* Action item
Show all lines of the entries in which the word "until" is found.

Data to examine Block Start

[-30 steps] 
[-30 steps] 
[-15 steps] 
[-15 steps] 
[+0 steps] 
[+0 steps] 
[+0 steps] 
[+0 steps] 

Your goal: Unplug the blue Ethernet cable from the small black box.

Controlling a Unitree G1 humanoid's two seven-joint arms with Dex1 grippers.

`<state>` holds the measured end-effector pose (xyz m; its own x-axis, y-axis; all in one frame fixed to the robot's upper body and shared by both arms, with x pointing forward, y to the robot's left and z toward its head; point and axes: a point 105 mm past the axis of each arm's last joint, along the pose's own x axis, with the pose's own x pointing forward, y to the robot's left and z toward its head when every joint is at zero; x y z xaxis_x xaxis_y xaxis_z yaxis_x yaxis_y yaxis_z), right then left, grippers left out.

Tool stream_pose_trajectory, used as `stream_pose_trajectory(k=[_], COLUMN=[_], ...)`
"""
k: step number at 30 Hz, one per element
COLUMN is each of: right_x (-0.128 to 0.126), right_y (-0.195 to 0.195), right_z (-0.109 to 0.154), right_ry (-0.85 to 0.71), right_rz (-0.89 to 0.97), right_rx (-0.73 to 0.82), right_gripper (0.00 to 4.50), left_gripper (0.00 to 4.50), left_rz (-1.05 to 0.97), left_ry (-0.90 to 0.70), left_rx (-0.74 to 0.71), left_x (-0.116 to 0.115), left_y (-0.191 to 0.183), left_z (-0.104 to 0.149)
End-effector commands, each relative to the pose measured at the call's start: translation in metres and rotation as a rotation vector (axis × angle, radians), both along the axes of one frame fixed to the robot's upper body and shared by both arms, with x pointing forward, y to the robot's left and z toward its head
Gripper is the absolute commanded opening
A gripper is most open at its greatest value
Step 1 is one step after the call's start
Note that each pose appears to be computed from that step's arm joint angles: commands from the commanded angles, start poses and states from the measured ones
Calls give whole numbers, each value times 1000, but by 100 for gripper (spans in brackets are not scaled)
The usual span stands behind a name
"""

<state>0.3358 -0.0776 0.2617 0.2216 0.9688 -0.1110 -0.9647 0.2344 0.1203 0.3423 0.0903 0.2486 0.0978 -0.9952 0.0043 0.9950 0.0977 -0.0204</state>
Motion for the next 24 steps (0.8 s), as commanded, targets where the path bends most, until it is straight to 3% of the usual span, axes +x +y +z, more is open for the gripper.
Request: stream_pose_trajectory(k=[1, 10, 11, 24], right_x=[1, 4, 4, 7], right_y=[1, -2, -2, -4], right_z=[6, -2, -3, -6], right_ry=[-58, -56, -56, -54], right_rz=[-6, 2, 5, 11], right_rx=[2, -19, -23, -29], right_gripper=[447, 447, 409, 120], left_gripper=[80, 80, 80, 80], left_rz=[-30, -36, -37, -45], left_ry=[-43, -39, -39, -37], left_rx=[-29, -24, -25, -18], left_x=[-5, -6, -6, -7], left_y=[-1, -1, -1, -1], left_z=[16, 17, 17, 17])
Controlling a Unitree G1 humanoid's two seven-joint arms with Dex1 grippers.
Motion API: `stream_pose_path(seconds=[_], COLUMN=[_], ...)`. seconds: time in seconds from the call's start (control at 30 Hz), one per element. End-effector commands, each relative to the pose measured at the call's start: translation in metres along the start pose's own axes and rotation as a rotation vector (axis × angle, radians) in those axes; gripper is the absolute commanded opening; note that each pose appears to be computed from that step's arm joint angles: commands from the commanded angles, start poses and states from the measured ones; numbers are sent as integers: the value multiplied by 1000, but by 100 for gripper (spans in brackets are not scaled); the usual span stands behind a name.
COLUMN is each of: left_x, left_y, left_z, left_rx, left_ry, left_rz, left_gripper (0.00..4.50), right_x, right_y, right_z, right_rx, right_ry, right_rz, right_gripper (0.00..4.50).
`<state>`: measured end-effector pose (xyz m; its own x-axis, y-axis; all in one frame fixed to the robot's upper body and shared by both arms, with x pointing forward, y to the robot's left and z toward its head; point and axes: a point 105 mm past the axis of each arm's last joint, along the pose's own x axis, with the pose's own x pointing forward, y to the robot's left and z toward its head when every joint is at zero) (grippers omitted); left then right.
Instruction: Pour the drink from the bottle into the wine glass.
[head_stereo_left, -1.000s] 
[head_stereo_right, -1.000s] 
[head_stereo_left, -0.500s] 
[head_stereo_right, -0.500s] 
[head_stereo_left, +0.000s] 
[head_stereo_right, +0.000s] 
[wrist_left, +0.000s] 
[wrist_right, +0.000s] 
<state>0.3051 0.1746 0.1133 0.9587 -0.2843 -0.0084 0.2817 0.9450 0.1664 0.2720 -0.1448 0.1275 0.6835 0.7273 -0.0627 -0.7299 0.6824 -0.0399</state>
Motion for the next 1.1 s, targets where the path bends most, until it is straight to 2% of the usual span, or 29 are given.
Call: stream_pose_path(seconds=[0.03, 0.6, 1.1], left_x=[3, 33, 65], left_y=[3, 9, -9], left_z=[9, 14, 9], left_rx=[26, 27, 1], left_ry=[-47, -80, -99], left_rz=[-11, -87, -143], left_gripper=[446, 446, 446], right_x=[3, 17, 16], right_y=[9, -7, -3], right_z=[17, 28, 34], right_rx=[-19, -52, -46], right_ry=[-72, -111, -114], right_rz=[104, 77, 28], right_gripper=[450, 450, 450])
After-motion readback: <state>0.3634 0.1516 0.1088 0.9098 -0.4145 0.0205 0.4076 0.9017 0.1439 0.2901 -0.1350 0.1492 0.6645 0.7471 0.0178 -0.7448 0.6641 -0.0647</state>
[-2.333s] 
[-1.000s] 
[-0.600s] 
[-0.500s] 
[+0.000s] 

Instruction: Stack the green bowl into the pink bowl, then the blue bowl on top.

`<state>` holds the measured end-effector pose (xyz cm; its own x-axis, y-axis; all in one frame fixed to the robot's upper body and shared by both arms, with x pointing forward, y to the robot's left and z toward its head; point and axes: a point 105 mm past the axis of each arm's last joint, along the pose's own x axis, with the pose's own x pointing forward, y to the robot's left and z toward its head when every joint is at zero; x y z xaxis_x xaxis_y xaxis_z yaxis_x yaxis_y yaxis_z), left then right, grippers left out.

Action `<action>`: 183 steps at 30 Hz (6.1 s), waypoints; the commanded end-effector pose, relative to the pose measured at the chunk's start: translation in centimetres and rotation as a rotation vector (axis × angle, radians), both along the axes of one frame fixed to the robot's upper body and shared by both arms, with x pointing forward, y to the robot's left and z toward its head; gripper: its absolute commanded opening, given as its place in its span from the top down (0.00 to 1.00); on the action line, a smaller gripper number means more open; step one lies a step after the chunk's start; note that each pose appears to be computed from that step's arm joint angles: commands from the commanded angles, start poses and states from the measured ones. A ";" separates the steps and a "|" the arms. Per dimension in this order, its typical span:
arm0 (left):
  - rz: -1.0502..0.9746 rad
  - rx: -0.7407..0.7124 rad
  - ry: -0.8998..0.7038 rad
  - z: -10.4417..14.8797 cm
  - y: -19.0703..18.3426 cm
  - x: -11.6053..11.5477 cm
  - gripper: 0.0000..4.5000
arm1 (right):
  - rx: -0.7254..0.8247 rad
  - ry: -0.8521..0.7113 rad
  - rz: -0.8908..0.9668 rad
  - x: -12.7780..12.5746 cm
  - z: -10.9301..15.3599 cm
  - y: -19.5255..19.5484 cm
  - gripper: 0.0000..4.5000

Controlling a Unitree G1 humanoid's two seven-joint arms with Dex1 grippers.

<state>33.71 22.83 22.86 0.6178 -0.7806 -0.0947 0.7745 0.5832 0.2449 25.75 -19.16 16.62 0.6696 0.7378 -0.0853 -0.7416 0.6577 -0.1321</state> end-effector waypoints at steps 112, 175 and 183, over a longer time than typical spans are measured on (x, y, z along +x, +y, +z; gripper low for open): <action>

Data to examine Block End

* Answer box
Motion for the next 24 steps (0.8 s), as commanded, targets where the path bends most, until it is straight to 3% of the usual span, axes +x +y +z, more is open for the gripper.
Motion for the next 1.1 s, targets where the path bends most, until it is straight to 2% of the usual span, or 29 are given.

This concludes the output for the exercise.